Moussa Yéro Bah

Comme annoncé précédemment, madame Sow Moussa Yéro Bah, journaliste à la radio Espace FM, est guérie du coronavirus. Elle a quitté le centre de traitement épidémiologique (CTE) de Donka ce jeudi, 23 avril 2020. Juste après sa sortie de l’hôpital, elle a accordé une interview à Guineematin.com, au cours de laquelle notre consœur est revenue sur sa prise en charge au CTE de Donka et ce qui lui a permis de vaincre la maladie.

Décryptage !

Guineematin.com : après 20 jours d’hospitalisation, vous avez été déclarée guérie du Covid-19. Quel est le sentiment qui vous anime aujourd’hui après avoir retrouvé votre famille ?
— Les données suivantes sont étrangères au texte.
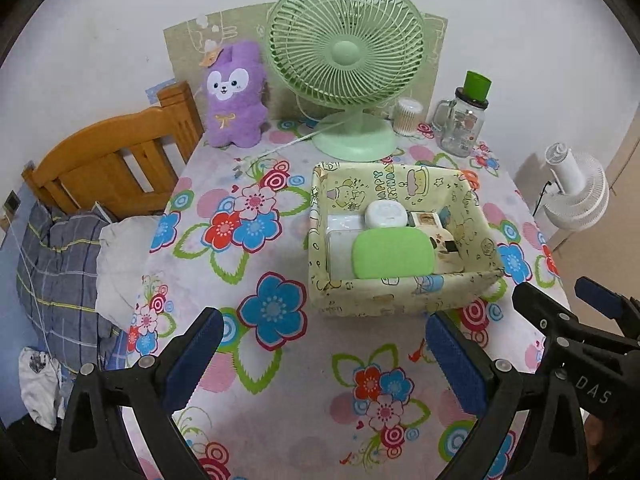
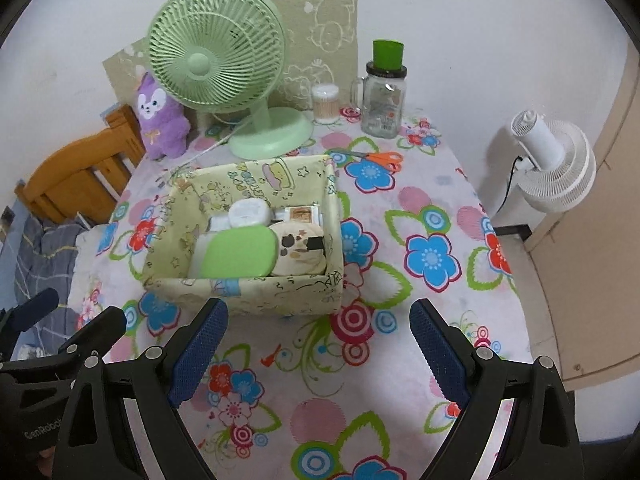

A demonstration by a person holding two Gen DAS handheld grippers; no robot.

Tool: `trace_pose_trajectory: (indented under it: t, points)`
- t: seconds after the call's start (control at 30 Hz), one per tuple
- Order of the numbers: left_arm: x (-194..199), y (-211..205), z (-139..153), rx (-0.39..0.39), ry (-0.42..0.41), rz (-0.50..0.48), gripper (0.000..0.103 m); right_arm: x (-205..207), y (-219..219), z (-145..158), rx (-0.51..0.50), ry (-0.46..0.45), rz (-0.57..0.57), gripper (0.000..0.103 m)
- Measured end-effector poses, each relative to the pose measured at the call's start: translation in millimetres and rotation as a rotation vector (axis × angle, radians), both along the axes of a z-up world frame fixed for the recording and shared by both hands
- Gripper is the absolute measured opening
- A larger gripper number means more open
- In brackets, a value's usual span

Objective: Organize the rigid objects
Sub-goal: 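Withdraw both tools upward away from the box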

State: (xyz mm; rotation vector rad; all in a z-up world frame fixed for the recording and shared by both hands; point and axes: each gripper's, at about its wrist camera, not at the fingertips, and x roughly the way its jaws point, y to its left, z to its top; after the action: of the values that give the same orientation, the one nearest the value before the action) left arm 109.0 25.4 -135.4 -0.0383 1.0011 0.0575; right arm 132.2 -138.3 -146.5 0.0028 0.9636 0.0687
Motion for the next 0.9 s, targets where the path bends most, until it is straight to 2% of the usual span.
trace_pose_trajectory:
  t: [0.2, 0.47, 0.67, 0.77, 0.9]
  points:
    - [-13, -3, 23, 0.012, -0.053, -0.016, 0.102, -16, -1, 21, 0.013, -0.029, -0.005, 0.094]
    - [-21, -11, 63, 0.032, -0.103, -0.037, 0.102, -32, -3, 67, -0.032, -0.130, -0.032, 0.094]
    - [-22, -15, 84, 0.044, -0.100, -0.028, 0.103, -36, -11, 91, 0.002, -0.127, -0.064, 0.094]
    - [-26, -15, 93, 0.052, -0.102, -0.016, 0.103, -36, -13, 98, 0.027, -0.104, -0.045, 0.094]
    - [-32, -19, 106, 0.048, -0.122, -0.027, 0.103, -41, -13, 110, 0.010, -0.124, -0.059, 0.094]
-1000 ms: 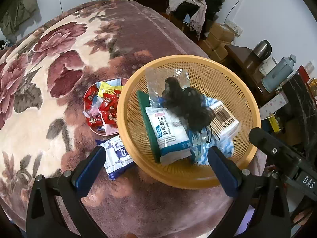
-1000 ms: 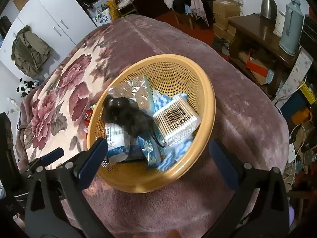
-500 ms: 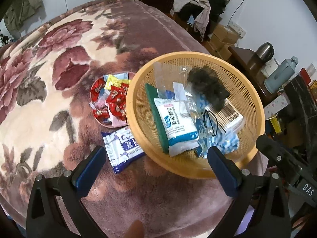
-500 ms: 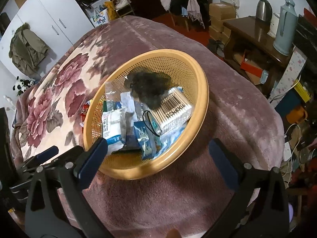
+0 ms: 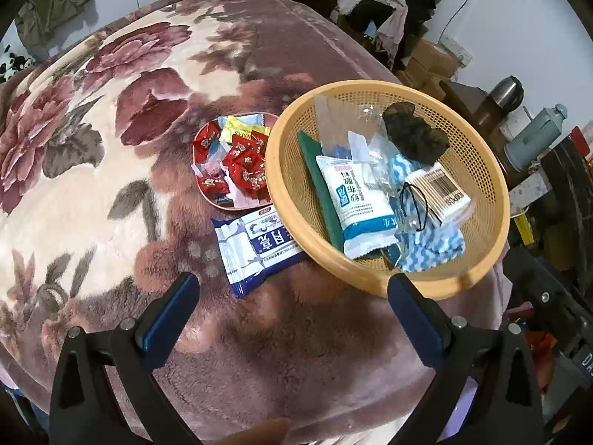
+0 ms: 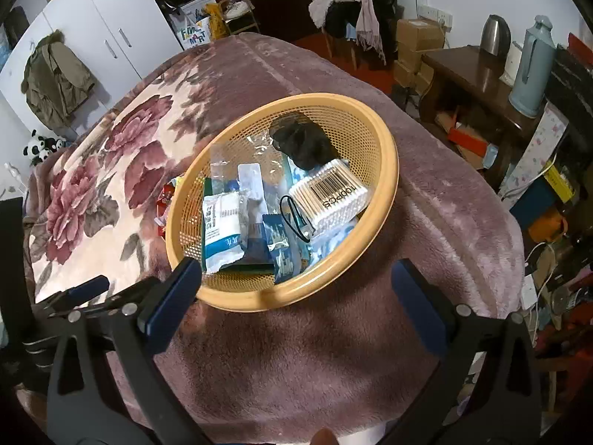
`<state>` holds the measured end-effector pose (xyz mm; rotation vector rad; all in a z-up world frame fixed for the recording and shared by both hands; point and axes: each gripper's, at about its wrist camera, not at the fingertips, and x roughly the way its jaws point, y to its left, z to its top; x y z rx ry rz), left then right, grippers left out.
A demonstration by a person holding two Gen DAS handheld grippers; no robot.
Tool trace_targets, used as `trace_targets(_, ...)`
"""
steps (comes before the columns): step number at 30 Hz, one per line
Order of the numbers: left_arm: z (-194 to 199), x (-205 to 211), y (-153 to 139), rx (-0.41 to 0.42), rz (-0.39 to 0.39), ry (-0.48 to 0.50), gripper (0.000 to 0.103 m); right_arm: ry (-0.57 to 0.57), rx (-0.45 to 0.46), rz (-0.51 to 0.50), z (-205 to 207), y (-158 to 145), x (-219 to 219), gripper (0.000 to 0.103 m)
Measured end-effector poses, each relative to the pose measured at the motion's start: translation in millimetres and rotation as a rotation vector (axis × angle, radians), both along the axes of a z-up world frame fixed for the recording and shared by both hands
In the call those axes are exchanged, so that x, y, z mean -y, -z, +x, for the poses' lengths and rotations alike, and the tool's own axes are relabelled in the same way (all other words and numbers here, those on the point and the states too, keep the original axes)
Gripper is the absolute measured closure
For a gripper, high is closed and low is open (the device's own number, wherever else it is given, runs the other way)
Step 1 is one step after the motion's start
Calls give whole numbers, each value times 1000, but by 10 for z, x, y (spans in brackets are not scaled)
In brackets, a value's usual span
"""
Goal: Organize soft objects
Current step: 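Withdraw both tools from the basket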
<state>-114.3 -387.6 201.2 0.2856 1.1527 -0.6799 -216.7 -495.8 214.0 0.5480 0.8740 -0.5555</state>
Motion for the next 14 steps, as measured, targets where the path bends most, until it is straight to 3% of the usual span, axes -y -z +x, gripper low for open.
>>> trace_targets(14,89,-458,9,2,-46,-13,1,-73,-8,-53,223,-64,-505,0)
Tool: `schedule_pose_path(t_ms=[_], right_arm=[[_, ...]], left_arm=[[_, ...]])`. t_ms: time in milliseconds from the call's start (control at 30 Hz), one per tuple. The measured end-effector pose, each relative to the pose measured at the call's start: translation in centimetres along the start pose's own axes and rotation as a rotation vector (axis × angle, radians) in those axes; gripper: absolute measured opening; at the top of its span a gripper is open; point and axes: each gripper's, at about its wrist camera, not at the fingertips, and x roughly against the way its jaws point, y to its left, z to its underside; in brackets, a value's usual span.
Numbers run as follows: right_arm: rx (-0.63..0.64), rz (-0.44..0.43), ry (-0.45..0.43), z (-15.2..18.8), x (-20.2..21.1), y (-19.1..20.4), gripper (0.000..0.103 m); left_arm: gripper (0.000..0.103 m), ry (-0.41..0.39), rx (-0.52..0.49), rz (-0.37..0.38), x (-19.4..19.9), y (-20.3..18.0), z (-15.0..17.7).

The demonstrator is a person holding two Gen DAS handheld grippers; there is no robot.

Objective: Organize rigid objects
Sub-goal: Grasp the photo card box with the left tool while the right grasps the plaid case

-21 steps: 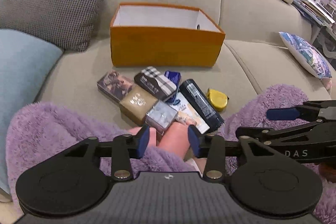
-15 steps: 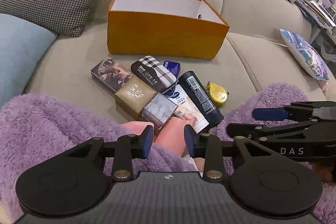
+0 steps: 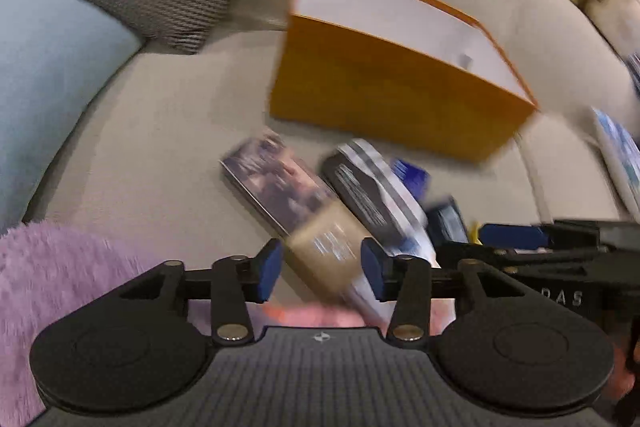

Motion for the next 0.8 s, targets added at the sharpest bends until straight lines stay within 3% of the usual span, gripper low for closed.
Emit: schedule_pose_path(t_ms=[267, 467, 633, 700, 800], right_arm=[[0.059, 0.029, 0.055, -5.5, -6.8, -0.3, 0.060], [0.075, 0.024, 0.143, -6.6, -10.4, -1.4, 0.060], [0.139, 0.001, 0.135, -6.9, -11.1, -1.6, 0.060], [0.109, -0.040, 0.180, -7.3, -12.4, -1.6, 0.052], [0.047, -0.065, 0.198, -7.5, -13.1, -2.2, 0.054]], left_arm=[[0.062, 0.091, 0.242, -0.025, -5.7, 4.0, -3.5], [0.064, 0.141, 0.365, 0.006, -8.8, 6.3, -3.8], [0.068, 0.134, 0.363, 0.047, -9.8, 6.7, -4.2], [0.068, 0.133, 0.365, 0.060, -10.3, 6.8, -4.6], [0.068, 0.128, 0.385, 0.064, -10.9, 6.7, -4.8]])
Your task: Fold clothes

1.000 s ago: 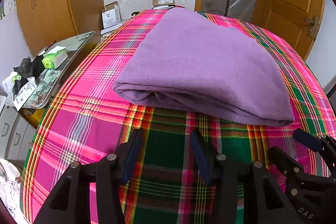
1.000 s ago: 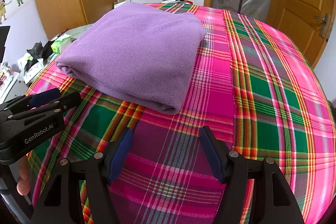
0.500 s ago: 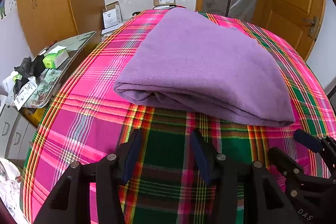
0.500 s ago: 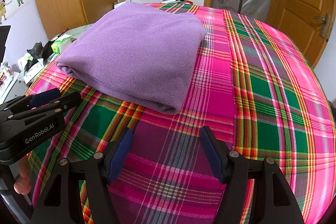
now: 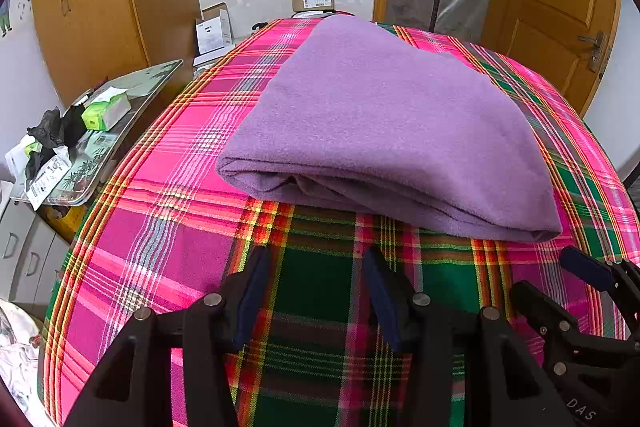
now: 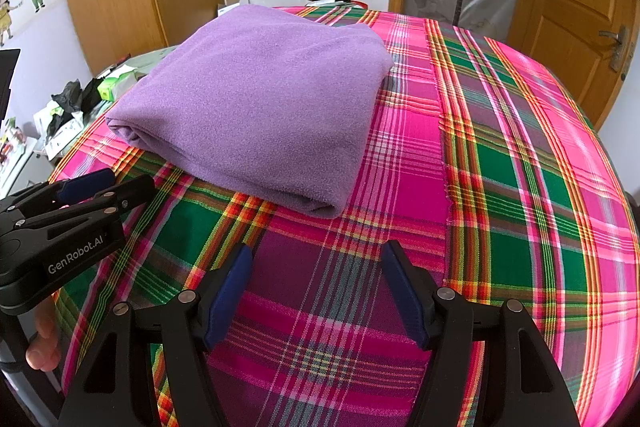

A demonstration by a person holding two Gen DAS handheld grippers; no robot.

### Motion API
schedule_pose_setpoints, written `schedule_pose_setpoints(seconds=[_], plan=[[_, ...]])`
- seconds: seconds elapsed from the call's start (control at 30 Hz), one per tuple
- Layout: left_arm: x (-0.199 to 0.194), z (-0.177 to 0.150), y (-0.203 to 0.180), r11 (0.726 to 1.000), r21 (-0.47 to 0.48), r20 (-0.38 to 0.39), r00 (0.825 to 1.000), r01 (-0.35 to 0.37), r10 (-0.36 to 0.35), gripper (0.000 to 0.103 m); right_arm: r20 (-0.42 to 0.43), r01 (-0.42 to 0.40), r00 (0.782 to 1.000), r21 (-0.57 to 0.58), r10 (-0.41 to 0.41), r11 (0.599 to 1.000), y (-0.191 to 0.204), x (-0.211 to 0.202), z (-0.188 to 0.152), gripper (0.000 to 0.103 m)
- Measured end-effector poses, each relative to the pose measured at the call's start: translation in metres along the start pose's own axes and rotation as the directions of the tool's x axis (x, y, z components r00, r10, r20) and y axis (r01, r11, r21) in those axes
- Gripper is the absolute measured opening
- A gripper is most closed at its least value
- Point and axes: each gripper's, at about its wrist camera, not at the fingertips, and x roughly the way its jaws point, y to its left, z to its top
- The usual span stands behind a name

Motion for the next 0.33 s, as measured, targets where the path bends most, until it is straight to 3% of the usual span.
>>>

Moussa Yéro Bah : c’est un sentiment de joie, de fierté d’avoir pu vaincre le virus. Parce que je vous dis que ça a été un long combat, 20 jours vous l’avez dit. C’est un sentiment aussi de réconfort parce que c’est grâce à toutes les personnes qui ont pu nous soutenir : autorités, personnes anonymes confondues, tous les citoyens d’ici et ailleurs qui ont pu nous soutenir et encourager à travers des appels, à travers des messages, à travers les réseaux sociaux, que nous avons pu tenir jusqu’au bout. J’ai l’impression que c’est le soutien de tous les Guinéens d’où qu’ils soient, des anonymes, des femmes, des hommes, des jeunes, c’est ce qui m’a permis aujourd’hui d’arriver à bout du Covid-19 et aujourd’hui je suis très réconfortée. Je sors en me disant que oui, j’étais sur le bon chemin et qu’il faut continuer sur cette lancée, continuer le combat qu’on était en train de mener.

Guineematin.com : comment s’est passée votre prise en charge à Donka ? Parce qu’en tant que femme enceinte, on se dit que votre situation était particulière.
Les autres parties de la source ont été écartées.